**What you will do**
Verbatim output required. Print the data in full.

**Supplied data**

- - -

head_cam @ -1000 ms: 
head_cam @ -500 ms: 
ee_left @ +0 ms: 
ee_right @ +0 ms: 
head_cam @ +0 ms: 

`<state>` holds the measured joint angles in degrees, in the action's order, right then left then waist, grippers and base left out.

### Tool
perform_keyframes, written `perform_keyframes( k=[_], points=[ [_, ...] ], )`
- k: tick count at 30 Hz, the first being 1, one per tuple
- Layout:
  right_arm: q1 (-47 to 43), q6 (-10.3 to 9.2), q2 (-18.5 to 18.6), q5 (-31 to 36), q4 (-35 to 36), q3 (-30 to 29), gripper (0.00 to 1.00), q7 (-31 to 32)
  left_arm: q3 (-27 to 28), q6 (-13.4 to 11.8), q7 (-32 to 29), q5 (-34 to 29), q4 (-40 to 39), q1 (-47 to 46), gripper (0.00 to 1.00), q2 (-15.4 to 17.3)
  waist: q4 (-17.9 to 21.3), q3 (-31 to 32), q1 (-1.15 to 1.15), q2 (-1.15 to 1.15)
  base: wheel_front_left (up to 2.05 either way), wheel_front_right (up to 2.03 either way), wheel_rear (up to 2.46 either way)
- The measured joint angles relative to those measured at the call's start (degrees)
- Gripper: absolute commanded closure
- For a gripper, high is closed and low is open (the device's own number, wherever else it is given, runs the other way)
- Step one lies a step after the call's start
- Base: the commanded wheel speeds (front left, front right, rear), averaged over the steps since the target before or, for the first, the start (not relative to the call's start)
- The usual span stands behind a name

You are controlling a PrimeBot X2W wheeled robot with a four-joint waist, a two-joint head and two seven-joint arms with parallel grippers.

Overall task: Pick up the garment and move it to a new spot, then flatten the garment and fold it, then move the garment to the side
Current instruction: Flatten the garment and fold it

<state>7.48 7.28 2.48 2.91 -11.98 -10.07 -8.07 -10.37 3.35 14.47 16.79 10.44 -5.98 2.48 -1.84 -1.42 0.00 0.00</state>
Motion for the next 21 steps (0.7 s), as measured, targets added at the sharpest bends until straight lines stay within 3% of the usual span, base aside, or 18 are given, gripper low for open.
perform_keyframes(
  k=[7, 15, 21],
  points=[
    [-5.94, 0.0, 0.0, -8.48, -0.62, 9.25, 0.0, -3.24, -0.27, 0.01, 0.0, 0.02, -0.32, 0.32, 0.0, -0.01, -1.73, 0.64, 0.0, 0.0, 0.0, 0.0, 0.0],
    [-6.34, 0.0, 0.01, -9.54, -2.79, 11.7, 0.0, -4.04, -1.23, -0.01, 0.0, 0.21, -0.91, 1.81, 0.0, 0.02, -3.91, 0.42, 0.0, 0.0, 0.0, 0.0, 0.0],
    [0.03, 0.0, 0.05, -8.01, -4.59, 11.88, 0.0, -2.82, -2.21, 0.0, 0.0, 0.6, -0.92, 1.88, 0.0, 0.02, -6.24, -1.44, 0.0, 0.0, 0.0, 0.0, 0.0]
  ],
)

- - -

**Your response**
head_cam @ -1000 ms: 
head_cam @ -500 ms: 
ee_left @ +0 ms: 
ee_right @ +0 ms: 
head_cam @ +0 ms: 

`<state>` holds the measured joint angles in degrees, in the action's order, right then left then waist, grippers and base left out.

### Tool
perform_keyframes, written `perform_keyframes( k=[_], points=[ [_, ...] ], )`
- k: tick count at 30 Hz, the first being 1, one per tuple
- Layout:
  right_arm: q1 (-47 to 43), q6 (-10.3 to 9.2), q2 (-18.5 to 18.6), q5 (-31 to 36), q4 (-35 to 36), q3 (-30 to 29), gripper (0.00 to 1.00), q7 (-31 to 32)
  left_arm: q3 (-27 to 28), q6 (-13.4 to 11.8), q7 (-32 to 29), q5 (-34 to 29), q4 (-40 to 39), q1 (-47 to 46), gripper (0.00 to 1.00), q2 (-15.4 to 17.3)
  waist: q4 (-17.9 to 21.3), q3 (-31 to 32), q1 (-1.15 to 1.15), q2 (-1.15 to 1.15)
  base: wheel_front_left (up to 2.05 either way), wheel_front_right (up to 2.03 either way), wheel_rear (up to 2.46 either way)
- The measured joint angles relative to those measured at the call's start (degrees)
- Gripper: absolute commanded closure
- For a gripper, high is closed and low is open (the device's own number, wherever else it is given, runs the other way)
- Step one lies a step after the call's start
- Base: the commanded wheel speeds (front left, front right, rear), averaged over the steps since the target before or, for the first, the start (not relative to the call's start)
- The usual span stands behind a name

You are controlling a PrimeBot X2W wheeled robot with a four-joint waist, a two-joint head and two seven-joint arms with parallel grippers.

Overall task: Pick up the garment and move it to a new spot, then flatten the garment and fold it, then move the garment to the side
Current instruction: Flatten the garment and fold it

<state>7.48 7.28 2.48 2.91 -11.98 -10.07 -8.07 -10.37 3.35 14.47 16.79 10.44 -5.98 2.48 -1.84 -1.42 0.00 0.00</state>
Motion for the next 21 steps (0.7 s), as measured, targets added at the sharpest bends until straight lines stay within 3% of the usual span, base aside, or 18 are given, gripper low for open.
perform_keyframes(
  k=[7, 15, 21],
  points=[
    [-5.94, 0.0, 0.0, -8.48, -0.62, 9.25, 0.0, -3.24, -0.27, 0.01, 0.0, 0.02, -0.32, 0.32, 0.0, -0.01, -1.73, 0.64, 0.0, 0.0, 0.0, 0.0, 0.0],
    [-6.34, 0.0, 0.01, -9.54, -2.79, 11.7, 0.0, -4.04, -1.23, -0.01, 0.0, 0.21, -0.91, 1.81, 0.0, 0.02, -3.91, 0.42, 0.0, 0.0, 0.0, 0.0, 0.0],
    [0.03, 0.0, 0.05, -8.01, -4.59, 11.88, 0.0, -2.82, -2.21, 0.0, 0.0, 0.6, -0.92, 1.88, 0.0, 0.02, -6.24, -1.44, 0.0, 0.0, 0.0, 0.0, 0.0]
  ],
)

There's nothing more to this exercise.